Al read the entire Book of Knowledge encyclopedia in his youth. After college he began his career as a chemist for Dutch Boy Paints. During World War II he worked on developing magnesium for bombs, and served as a naval officer in the South Pacific. Ultimately Al joined his family’s business as a grain and feed broker for producers and distributors from the Midwest to the East Coast. He read 3 newspapers a day, was well known for his extensive map collection, and knew details about many places in the world that most people never heard of.
A love of music, the arts, and travel marked Lee and Al as unusually worldly people for their time. They delighted in visiting art museums, historic sites, national parks, and cultural gems in England, France, Israel, Italy and Spain. The sound of classical music filled their home. They regularly attended Philadelphia Orchestra concerts for over 30 years, and were devotees of theater shows on Broadway as well as downtown Philadelphia. Lee and Al treasured exploring worlds beyond home which enriched their lives, while sustaining a passionate devotion to their family till their final days.
Carol Bress and Terry Toll, Children
Irving Wyman was a man of intelligence, creativity and faith. As an avid reader, he enjoyed keeping up with current events. Armed with a quick wit, he could hold his own in a spirited debate.
He was also known for his artistic abilities, expressed in the form of modern metal sculptures that he created for family and friends.
As Irv’s earthly life drew to a close, he spoke of his unwavering faith and acknowledged God’s sovereignty in all human affairs. He was honored to bequeath his estate to the Jewish Federation of Greater Philadelphia.
Dwayne Logie, Caretaker
MARLENE AND NORMAN ZARWIN
Our parents created a beautiful life together and received numerous accolades over many decades. Both were involved with and held positions of leadership with numerous Jewish and civic charities. They believed in education, dignity for our community’s elderly and helping the citizens of Israel. Their service to Federation, Golden Slipper Club and Charities, Hadassah, Magen David Adom and JNF stand out as examples of their concern for those less fortunate.
After a life of hard work, dedication and care for our Jewish community in Philadelphia and Israel, we know it gave them great pleasure to provide a lasting gift to Federation to help ensure it is there to care for those in need in the future. Stephen, Amy and I are privileged and humbled to be a part of their enduring legacy. L’Dor v’Dor – from generation to generation.

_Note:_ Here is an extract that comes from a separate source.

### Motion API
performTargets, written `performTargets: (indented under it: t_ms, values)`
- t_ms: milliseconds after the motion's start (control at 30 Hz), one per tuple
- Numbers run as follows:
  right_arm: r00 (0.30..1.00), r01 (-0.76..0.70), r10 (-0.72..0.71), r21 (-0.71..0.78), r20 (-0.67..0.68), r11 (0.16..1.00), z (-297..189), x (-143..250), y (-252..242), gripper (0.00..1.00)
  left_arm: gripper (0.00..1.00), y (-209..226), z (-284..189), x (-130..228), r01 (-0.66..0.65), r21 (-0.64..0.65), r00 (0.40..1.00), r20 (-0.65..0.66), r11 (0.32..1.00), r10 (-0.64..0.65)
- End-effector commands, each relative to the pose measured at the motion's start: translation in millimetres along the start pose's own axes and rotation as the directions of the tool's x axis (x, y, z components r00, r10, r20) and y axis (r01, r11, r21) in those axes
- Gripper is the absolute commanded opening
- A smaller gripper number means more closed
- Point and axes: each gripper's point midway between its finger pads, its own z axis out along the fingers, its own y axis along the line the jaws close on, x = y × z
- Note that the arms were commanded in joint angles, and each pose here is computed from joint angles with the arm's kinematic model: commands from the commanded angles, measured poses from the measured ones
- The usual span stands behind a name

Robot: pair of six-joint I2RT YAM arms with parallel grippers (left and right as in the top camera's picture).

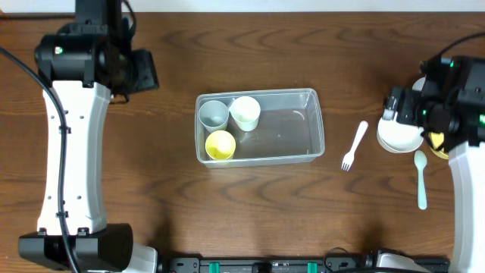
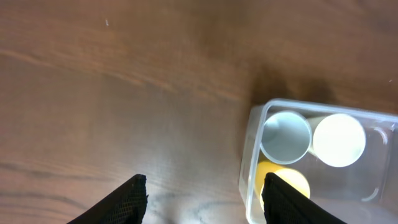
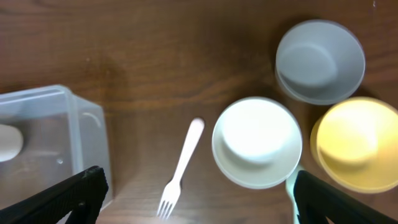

Debbie Zarwin Rose, Daughter
Bert was born in Philadelphia in 1930. He grew up in a loving, Jewish, hardworking home with his Russian-born parents and two older sisters. Bert loved to learn and he learned a lot from his father. At the age of twelve, Bert’s dad hired a private tutor to prepare him for his bar mitzvah. When Bert complained to his dad that he was wasting his money, his father said, “Money spent on education is never wasted,” and Bert always remembered that. Bert went on to graduate from the Pennsylvania College of Optometry. He was in practice as an optometrist for more than forty years. Throughout his life, Bert was active in his synagogue. He was president of Emanuel synagogue for four years. Later, he sang in the men’s choir at Beth Sholom. Bert was charitable. He especially liked to donate to Jewish causes and Israel. Bert had many interests, including watching sports, listening to opera, reading, traveling, and taking courses at Gratz College.